After completing the training process, I did weight Normalisation on the final weights and used them on my test data. I am getting good result based on Accuracy, Sensitivity, Specificity, F1-score.
However, my question is since I have normalised after training , my model has changed, then how i am still getting good results on both test and train data??

Hi @Lakshmi_Iyer ,

Here are my thoughts on weight normalization:

When you normalize the weights of a neural network, you are essentially changing the scale of the weights, but not the underlying relationships between the weights. This means that the model is still able to learn the same underlying patterns in the data, even though the weights are different.

However, if you are getting good results on both the train and test data, then there is no need to worry. The model is still able to learn the patterns in the data and make accurate predictions.

Here are some additional things to keep in mind:

  • The amount of normalization that you need to apply will depend on the specific data set and the model that you are using.
  • You should always normalize the weights before training the model, if possible. This will help to improve the stability of the training process and prevent overfitting.
  • You can also normalize the data before training the model. This can also help to improve the performance of the model.

Hope this helps!


Thank you for your response.

My data is already normalised.

Now what I have done is , within epoch loop, after each time Adam optimisation is run – the weights are updated-- and I’m reading the weights from my model, normalising it and assigning back to the model.
So, in this way I’m normalising weights in the training loop itself.

Once entire training is done… I’m checking all performance parameters on test data as well as train data.

Hope this is a better approach.
Please let me know

Hi @Lakshmi_Iyer,

This approach can work, and it’s a way to ensure that your model’s weights are in the desired range throughout the training process. Just be aware that it might add some computational overhead due to the additional weight normalization step during each epoch.

However, it is important to note that you should not normalize the weights too much, as this can also hurt the performance of the model.

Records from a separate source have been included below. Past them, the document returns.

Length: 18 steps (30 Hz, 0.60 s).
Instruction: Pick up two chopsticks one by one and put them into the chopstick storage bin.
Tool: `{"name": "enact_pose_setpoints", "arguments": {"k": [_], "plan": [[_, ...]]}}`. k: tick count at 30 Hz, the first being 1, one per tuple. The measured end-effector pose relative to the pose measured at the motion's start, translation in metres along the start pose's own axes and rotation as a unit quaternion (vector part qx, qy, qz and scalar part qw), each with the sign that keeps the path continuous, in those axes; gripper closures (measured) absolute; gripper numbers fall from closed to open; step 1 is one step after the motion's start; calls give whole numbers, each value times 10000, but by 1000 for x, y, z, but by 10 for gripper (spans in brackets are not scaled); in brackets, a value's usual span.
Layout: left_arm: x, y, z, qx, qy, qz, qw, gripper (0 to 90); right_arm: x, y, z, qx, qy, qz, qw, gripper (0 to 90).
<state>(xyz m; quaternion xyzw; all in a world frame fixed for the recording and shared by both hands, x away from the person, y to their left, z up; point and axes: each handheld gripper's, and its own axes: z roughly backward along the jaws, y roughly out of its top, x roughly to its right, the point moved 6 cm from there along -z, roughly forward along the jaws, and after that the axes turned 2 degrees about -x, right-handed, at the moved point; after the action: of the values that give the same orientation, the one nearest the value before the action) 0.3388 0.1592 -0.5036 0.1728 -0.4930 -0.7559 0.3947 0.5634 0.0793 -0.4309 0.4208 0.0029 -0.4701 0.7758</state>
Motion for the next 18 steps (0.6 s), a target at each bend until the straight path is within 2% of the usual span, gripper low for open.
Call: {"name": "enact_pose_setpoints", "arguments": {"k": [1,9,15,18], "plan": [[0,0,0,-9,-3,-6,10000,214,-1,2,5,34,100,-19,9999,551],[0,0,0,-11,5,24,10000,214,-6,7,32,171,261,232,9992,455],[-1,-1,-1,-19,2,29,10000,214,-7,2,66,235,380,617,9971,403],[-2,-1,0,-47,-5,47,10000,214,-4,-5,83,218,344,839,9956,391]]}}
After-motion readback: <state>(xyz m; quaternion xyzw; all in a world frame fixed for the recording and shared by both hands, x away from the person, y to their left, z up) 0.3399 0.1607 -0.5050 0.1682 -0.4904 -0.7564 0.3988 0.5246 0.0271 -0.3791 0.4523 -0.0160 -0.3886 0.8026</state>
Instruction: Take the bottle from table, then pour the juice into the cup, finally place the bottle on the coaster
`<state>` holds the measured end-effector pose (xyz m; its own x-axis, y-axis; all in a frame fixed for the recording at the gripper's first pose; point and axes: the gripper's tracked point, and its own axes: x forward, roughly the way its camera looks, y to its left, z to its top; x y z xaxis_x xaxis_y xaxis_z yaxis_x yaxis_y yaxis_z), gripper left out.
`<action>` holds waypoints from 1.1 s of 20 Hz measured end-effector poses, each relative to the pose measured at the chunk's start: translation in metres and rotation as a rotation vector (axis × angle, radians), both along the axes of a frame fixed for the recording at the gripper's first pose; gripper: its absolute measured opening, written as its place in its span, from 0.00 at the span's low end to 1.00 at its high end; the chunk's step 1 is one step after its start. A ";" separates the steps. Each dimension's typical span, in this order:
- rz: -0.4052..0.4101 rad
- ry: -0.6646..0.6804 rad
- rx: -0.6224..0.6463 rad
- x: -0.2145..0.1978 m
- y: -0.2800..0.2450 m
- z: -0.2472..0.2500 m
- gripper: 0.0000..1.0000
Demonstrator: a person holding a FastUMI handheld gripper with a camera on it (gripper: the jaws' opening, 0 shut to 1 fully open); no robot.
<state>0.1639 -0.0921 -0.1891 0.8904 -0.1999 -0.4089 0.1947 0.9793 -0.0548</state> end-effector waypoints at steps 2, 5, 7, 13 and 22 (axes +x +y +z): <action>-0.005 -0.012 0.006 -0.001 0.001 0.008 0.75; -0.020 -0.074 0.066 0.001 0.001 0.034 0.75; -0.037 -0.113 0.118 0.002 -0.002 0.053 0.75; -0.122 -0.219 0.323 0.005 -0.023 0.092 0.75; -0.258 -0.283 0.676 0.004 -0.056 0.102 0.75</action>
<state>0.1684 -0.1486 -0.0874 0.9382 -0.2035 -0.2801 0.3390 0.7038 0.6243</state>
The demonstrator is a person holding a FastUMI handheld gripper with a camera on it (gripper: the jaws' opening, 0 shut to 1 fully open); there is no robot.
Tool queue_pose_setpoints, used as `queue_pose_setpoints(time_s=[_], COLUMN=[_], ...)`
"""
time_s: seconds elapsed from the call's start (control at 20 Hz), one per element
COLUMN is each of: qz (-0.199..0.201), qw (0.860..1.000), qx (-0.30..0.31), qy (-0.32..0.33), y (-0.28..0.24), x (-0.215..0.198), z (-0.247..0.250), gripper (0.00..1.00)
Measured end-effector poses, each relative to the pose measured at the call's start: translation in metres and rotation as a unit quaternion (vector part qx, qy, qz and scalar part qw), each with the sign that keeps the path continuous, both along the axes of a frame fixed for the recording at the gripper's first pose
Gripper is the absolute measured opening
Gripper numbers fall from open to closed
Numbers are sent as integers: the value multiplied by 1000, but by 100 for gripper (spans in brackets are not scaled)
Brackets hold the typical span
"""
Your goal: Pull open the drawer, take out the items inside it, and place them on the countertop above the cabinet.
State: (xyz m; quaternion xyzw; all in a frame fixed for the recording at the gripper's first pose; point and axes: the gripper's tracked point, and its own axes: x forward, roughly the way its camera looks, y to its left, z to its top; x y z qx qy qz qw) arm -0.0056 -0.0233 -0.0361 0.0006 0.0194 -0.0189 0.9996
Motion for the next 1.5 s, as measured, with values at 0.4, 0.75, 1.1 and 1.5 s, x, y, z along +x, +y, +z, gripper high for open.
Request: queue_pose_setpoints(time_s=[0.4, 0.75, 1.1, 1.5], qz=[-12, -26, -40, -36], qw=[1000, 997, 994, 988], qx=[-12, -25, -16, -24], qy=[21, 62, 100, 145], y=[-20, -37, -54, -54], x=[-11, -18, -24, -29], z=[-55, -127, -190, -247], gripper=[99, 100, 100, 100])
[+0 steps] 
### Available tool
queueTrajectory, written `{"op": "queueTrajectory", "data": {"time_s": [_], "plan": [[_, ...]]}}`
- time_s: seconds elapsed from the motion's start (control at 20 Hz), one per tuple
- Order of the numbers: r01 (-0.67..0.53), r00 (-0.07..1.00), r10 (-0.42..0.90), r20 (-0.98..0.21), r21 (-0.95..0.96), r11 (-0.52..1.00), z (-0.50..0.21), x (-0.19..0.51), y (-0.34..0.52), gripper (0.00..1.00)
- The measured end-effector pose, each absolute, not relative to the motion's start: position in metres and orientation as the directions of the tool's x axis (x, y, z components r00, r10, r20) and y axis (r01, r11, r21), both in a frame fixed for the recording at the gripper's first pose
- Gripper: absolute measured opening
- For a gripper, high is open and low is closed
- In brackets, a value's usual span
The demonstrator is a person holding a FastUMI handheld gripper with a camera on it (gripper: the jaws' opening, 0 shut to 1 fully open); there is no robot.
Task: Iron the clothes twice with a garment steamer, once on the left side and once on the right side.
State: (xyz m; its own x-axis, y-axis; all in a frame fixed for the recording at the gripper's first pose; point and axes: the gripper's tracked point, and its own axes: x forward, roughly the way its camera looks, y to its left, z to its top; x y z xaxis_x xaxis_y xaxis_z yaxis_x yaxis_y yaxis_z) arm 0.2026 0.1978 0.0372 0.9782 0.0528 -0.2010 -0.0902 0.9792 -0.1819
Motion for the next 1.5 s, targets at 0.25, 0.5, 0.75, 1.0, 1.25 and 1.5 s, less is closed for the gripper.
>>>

I am building a custom GRU model for CHBMIT EEG data. I have done data balancing and then split the data in train(80%) and test(20%) without shuffling as I want to maintain the time series. I am not using any validation set.

Data that I used has 800 training samples and 200 testing samples

In the training loop, I’m doing the following

  1. Hyper parameter optimisation (for epochs, lr)
  2. Weight normalisation and quantization (1sign,1int,8fract – fixed pt representation) to be used later for my hardware
  3. Weight update: batch wise update (say after 20 predictions update the weight). Optimizer: Adam and Loss: Binary cross entropy

After training,
I use the final trained weights on my test data.
Get the prediction and find the auc-roc on test data and get threshold.
Using that threshold, I evaluate the performance (sens, specf, f1-score,acc, precision)

I also check the performance of my train data using the above threshold(note: that was generated on test data)

I get good rest data performance.
But train data performance is very bad. Why is this happening? Model has already seen train data, so it must give best results.
Is the auc-roc approach right???

Please let me know.

Thank you.